University of California, Berkeley

Master of Information and Data Science (MIDS) program

w205 - Fundamentals of Data Engineering




In [47]:
import math
import numpy as np
import pandas as pd
import neo4j
import psycopg2

from geographiclib.geodesic import Geodesic

In [48]:
#
# function to run a select query and return rows in a pandas dataframe
# pandas puts all numeric values from postgres to float
# if it will fit in an integer, change it to integer
#

def my_select_query_pandas(query, rollback_before_flag, rollback_after_flag):
    "function to run a select query and return rows in a pandas dataframe"
    
    if rollback_before_flag:
        connection.rollback()
    
    df = pd.read_sql_query(query, connection)
    
    if rollback_after_flag:
        connection.rollback()
    
    # fix the float columns that really should be integers
    
    for column in df:
    
        if df[column].dtype == "float64":

            fraction_flag = False

            for value in df[column].values:
                
                if not np.isnan(value):
                    if value - math.floor(value) != 0:
                        fraction_flag = True

            if not fraction_flag:
                df[column] = df[column].astype('Int64')
    
    return(df)

In [49]:
connection = psycopg2.connect(
    user = "postgres",
    password = "ucb",
    host = "postgres",
    port = "5432",
    database = "postgres"
)

In [50]:
cursor = connection.cursor()

In [51]:
def my_calculate_box(point, miles):
    "Given a point and miles, calculate the box in form left, right, top, bottom"
    
    geod = Geodesic.WGS84

    kilometers = miles * 1.60934
    meters = kilometers * 1000

    g = geod.Direct(point[0], point[1], 270, meters)
    left = (g['lat2'], g['lon2'])

    g = geod.Direct(point[0], point[1], 90, meters)
    right = (g['lat2'], g['lon2'])

    g = geod.Direct(point[0], point[1], 0, meters)
    top = (g['lat2'], g['lon2'])

    g = geod.Direct(point[0], point[1], 180, meters)
    bottom = (g['lat2'], g['lon2'])
    
    return(left, right, top, bottom)

In [52]:
def my_station_get_zips(station, miles):
    "given a station, pull all zip codes with miles distance, return sum of population within specified miles of station"
    
    connection.rollback()
    
    query = "select latitude, longitude from stations "
    query += "where station = '" + station + "'"
    
    cursor.execute(query)
    
    connection.rollback()
    
    rows = cursor.fetchall()
    
 
    for row in rows:
        latitude = row[0]
        longitude = row[1]
        
    point = (latitude, longitude)
        
    (left, right, top, bottom) = my_calculate_box(point, miles)
    
    query = "select zip, population from zip_codes "
    query += " where latitude >= " + str(bottom[0])
    query += " and latitude <= " + str(top [0])
    query += " and longitude >= " + str(left[1])
    query += " and longitude <= " + str(right[1])
    query += " order by 1 "

    cursor.execute(query)
    
    connection.rollback()
   
    rows = cursor.fetchall()
    
    total_population = 0
    
    for row in rows:
        zip = row[0]
        population = row[1]
        total_population += population
        
    return(station,int(total_population))
  
    
    

In [22]:
rollback_before_flag = True
rollback_after_flag = True

query = """

select station
from stations
order by station

"""

stations= my_select_query_pandas(query, rollback_before_flag, rollback_after_flag)

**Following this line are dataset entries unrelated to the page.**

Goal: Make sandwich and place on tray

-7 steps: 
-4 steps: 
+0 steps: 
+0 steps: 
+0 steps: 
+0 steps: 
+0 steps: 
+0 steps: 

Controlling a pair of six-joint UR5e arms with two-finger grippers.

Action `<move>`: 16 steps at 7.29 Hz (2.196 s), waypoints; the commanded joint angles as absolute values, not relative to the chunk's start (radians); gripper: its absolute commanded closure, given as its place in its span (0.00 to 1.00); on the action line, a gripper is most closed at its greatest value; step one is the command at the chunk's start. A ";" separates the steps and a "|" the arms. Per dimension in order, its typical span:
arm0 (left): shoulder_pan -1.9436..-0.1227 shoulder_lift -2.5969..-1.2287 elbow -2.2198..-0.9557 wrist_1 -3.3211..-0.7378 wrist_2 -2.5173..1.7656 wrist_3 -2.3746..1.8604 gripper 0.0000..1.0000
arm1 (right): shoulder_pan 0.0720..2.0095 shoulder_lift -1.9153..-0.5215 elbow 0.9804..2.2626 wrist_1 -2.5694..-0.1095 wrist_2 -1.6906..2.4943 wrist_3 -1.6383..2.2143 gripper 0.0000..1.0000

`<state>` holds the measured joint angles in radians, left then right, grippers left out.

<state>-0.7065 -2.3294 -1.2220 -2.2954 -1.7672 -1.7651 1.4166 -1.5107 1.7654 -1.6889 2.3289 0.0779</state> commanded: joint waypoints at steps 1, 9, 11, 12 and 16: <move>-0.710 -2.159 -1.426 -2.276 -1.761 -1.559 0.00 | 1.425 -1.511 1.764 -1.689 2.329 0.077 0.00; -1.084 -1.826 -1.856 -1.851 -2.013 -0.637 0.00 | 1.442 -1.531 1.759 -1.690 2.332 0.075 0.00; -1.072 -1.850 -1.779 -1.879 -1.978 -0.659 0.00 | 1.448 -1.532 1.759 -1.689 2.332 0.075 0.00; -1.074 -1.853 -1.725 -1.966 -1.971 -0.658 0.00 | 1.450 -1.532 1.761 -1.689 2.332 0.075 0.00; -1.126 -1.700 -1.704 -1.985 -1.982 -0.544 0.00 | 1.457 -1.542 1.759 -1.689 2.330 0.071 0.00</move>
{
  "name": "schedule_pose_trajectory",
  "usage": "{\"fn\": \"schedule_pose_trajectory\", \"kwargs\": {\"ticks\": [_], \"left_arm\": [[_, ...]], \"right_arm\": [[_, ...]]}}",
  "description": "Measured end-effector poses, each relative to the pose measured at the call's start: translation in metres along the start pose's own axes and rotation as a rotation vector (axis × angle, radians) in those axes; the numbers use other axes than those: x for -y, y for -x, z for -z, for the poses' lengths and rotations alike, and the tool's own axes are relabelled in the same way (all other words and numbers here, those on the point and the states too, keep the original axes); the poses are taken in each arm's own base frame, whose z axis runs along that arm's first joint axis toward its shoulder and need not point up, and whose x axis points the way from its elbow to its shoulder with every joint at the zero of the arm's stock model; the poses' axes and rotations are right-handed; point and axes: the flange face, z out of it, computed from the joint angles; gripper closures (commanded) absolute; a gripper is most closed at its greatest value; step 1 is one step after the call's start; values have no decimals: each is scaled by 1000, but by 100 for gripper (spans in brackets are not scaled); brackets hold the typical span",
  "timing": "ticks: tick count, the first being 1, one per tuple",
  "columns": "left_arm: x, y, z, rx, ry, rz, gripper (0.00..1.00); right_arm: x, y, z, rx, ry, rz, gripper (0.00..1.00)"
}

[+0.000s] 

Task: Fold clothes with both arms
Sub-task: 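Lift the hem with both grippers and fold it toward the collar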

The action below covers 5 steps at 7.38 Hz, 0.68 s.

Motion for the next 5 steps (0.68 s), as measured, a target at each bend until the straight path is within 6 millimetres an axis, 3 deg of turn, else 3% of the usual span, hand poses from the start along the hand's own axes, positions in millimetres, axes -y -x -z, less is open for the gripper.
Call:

# Data frame of population within 1 mile radius from BART stations
# Train stations located within densely populated areeas can become potential candidates for pick up locations

data=[]

for station in stations["station"]:
    my_station_get_zips(station, 1)
    data.append(my_station_get_zips(station, 1))
    
df = pd.DataFrame(data, columns=["Stations","Populations_within_1_mile"])
df.sort_values("Populations_within_1_mile",ascending = False)


  

Unnamed: 0,Stations,Populations_within_1_mile
37,Powell Street,140730
22,Glen Park,115068
3,24th Street Mission,108915
6,Balboa Park,106589
35,Pittsburg Center,96081
29,Montgomery Street,85465
15,Downtown Berkeley,82930
43,South Hayward,79235
10,Civic Center,74898
45,Union City,74601


In [53]:
def station_n_miles_radius_berkeley( miles):
    "Find train stations within specified miles of Main Berkeley AGM location"
    
    connection.rollback()
    
    query = """

    select latitude, longitude 
    from stores
    where city = 'Berkeley'

    """
    
    cursor.execute(query)
    
    connection.rollback()
    
    rows = cursor.fetchall()
     
    for row in rows:
        latitude = row[0]
        longitude = row[1]
        
    point = (latitude, longitude)
        
    (left, right, top, bottom) = my_calculate_box(point, miles)
       
    query = "select station from stations "
    query += " where latitude >= " + str(bottom[0])
    query += " and latitude <= " + str(top [0])
    query += " and longitude >= " + str(left[1])
    query += " and longitude <= " + str(right[1])
    query += " order by 1 "

    cursor.execute(query)
    
    connection.rollback()
   
    rows = cursor.fetchall()
    
    stations =[]
    for row in rows:
        station= row[0]
        stations.append(station)
        
    print(stations)
            

In [54]:
station_n_miles_radius_berkeley(1)

['Ashby', 'Downtown Berkeley', 'Rockridge']


## Ashby is the closest train station to MAIN AGM location. Using geodesic distances in conjuction with population data, and taking into consideration that transfer stations have a lot of foot traffic; the following stations were selected as potential additional pick up locations: Balboa Park, Powell street, Pittsburg Center and Bay Fair.